← 返回首页
🤖

情感分析入门

📂 ai ⏱ 2 min 305 words

情感分析入门

什么是情感分析

情感分析是判断文本表达正面或负面情绪的任务,广泛应用于产品评价、舆情监控等领域。

情感词典方法

基于情感词典的规则方法简单有效:

positive_words = ["好", "喜欢", "优秀", "棒", "精彩", "喜欢"]
negative_words = ["差", "讨厌", "糟糕", "无聊", "难看", "不好"]

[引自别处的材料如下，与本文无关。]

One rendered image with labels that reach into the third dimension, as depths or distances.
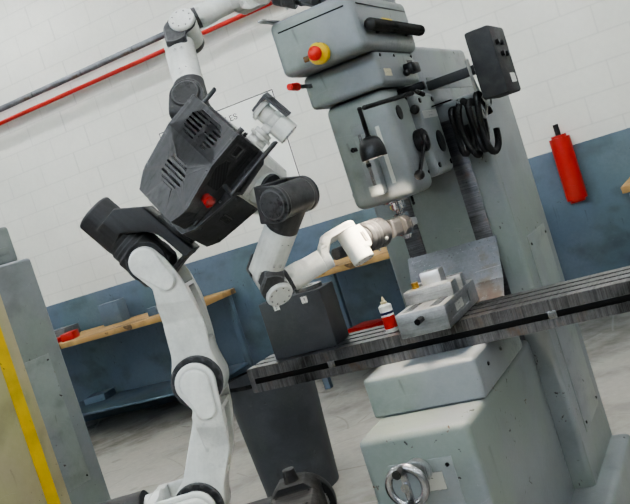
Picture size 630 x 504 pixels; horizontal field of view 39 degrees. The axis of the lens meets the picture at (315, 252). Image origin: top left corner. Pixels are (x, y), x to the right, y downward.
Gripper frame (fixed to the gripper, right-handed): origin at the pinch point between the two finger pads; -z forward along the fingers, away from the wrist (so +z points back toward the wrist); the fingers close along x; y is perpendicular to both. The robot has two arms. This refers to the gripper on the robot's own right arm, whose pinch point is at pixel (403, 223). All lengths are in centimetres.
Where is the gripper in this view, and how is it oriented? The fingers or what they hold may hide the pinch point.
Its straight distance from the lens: 270.0
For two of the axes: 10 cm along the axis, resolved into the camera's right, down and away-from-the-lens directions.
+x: -6.7, 1.7, 7.3
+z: -6.9, 2.5, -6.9
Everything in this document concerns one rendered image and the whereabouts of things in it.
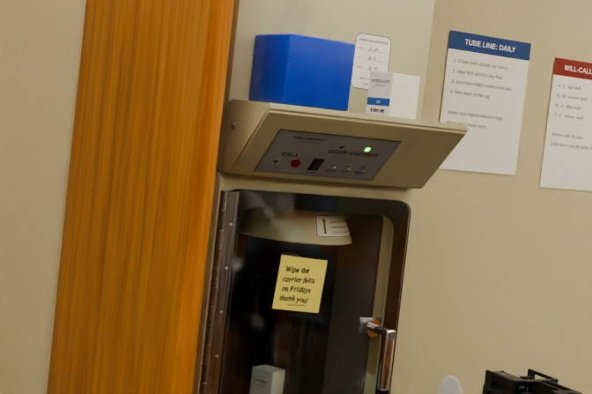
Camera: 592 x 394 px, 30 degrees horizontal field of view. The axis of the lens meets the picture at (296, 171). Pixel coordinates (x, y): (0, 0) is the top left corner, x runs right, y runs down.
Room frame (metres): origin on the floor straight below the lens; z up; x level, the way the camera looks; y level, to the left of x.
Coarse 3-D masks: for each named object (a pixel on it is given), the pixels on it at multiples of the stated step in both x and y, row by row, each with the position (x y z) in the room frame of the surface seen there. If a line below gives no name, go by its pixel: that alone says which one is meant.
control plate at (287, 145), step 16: (272, 144) 1.44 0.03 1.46; (288, 144) 1.45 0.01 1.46; (304, 144) 1.46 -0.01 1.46; (320, 144) 1.47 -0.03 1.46; (336, 144) 1.48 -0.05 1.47; (352, 144) 1.49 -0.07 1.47; (368, 144) 1.50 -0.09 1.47; (384, 144) 1.51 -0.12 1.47; (288, 160) 1.48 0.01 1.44; (304, 160) 1.49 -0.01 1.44; (336, 160) 1.51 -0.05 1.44; (352, 160) 1.52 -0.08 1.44; (368, 160) 1.53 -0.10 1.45; (384, 160) 1.54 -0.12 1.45; (320, 176) 1.53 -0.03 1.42; (336, 176) 1.54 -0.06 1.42; (352, 176) 1.55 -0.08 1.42; (368, 176) 1.56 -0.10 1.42
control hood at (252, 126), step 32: (256, 128) 1.42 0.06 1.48; (288, 128) 1.43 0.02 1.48; (320, 128) 1.45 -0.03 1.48; (352, 128) 1.47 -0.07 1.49; (384, 128) 1.49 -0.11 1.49; (416, 128) 1.51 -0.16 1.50; (448, 128) 1.53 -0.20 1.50; (224, 160) 1.48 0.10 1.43; (256, 160) 1.46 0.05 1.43; (416, 160) 1.57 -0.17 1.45
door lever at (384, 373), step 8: (376, 320) 1.61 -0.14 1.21; (368, 328) 1.60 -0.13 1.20; (376, 328) 1.59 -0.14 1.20; (384, 328) 1.59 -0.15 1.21; (384, 336) 1.57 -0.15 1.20; (392, 336) 1.57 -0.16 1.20; (384, 344) 1.57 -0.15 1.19; (392, 344) 1.57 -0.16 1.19; (384, 352) 1.57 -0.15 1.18; (392, 352) 1.57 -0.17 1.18; (384, 360) 1.57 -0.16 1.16; (384, 368) 1.57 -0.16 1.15; (384, 376) 1.57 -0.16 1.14; (376, 384) 1.58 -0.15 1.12; (384, 384) 1.57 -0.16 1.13
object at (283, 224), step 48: (240, 192) 1.49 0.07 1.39; (288, 192) 1.53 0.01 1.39; (240, 240) 1.50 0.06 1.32; (288, 240) 1.53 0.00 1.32; (336, 240) 1.57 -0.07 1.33; (384, 240) 1.61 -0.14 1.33; (240, 288) 1.50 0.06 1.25; (336, 288) 1.58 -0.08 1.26; (384, 288) 1.62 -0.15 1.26; (240, 336) 1.51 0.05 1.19; (288, 336) 1.54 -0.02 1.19; (336, 336) 1.58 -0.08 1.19; (240, 384) 1.51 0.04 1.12; (288, 384) 1.55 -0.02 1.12; (336, 384) 1.59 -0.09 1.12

def sentiment_lexicon(text):
    pos_count = sum(1 for word in text if word in positive_words)
    neg_count = sum(1 for word in text if word in negative_words)
    
    if pos_count > neg_count:
        return "positive"
    elif neg_count > pos_count:
        return "negative"
    else:
        return "neutral"

text = "这部电影很好看,演员表演优秀"
result = sentiment_lexicon(list(text))
print(f"情感倾向: {result}")

机器学习方法

使用传统机器学习进行情感分类:

from sklearn.feature_extraction.text import TfidfVectorizer
from sklearn.naive_bayes import MultinomialNB
from sklearn.pipeline import Pipeline
from sklearn.model_selection import train_test_split

texts = [
    "这个产品非常好用",
    "质量很差不推荐",
    "服务态度很好",
    "物流太慢了",
    "性价比很高",
    "完全不值得买"
]
labels = [1, 0, 1, 0, 1, 0]

X_train, X_test, y_train, y_test = train_test_split(
    texts, labels, test_size=0.2, random_state=42
)

pipeline = Pipeline([
    ('tfidf', TfidfVectorizer(max_features=5000)),
    ('classifier', MultinomialNB())
])

pipeline.fit(X_train, y_train)
accuracy = pipeline.score(X_test, y_test)
print(f"准确率: {accuracy:.2f}")

深度学习方法

使用LSTM进行情感分析:

import torch
import torch.nn as nn

class SentimentLSTM(nn.Module):
    def __init__(self, vocab_size, embedding_dim, hidden_dim):
        super(SentimentLSTM, self).__init__()
        self.embedding = nn.Embedding(vocab_size, embedding_dim)
        self.lstm = nn.LSTM(embedding_dim, hidden_dim, batch_first=True,
                           bidirectional=True)
        self.attention = nn.Linear(hidden_dim * 2, 1)
        self.fc = nn.Linear(hidden_dim * 2, 2)
    
    def forward(self, x):
        embeds = self.embedding(x)
        lstm_out, _ = self.lstm(embeds)
        
        attn_weights = torch.softmax(self.attention(lstm_out), dim=1)
        context = torch.sum(attn_weights * lstm_out, dim=1)
        
        output = self.fc(context)
        return output

model = SentimentLSTM(vocab_size=10000, embedding_dim=128, hidden_dim=256)

注意力机制

注意力机制帮助模型关注关键情感词:

class Attention(nn.Module):
    def __init__(self, hidden_dim):
        super(Attention, self).__init__()
        self.W = nn.Linear(hidden_dim, hidden_dim)
        self.V = nn.Linear(hidden_dim, 1)
    
    def forward(self, lstm_output):
        energy = torch.tanh(self.W(lstm_output))
        attention = self.V(energy).squeeze(-1)
        weights = torch.softmax(attention, dim=1)
        context = torch.bmm(weights.unsqueeze(1), lstm_output).squeeze(1)
        return context, weights

attention = Attention(hidden_dim=256)
dummy_input = torch.randn(32, 50, 256)
context, weights = attention(dummy_input)
print("上下文向量形状:", context.shape)
print("注意力权重形状:", weights.shape)

情感词典构建

def build_sentiment_dict(pos_words, neg_words, weights_pos=1.0, weights_neg=-1.0):
    sentiment_dict = {}
    for word in pos_words:
        sentiment_dict[word] = weights_pos
    for word in neg_words:
        sentiment_dict[word] = weights_neg
    return sentiment_dict

pos = ["好", "棒", "优秀"]
neg = ["差", "糟", "烂"]
sentiment_dict = build_sentiment_dict(pos, neg)
print("情感词典:", sentiment_dict)

评估与应用

from sklearn.metrics import classification_report

y_pred = pipeline.predict(X_test)
print(classification_report(y_test, y_pred, 
                          target_names=['负面', '正面']))

总结

情感分析是NLP的重要应用。从简单的词典方法到复杂的深度学习模型,不同方法适用于不同场景,选择合适的方法是关键。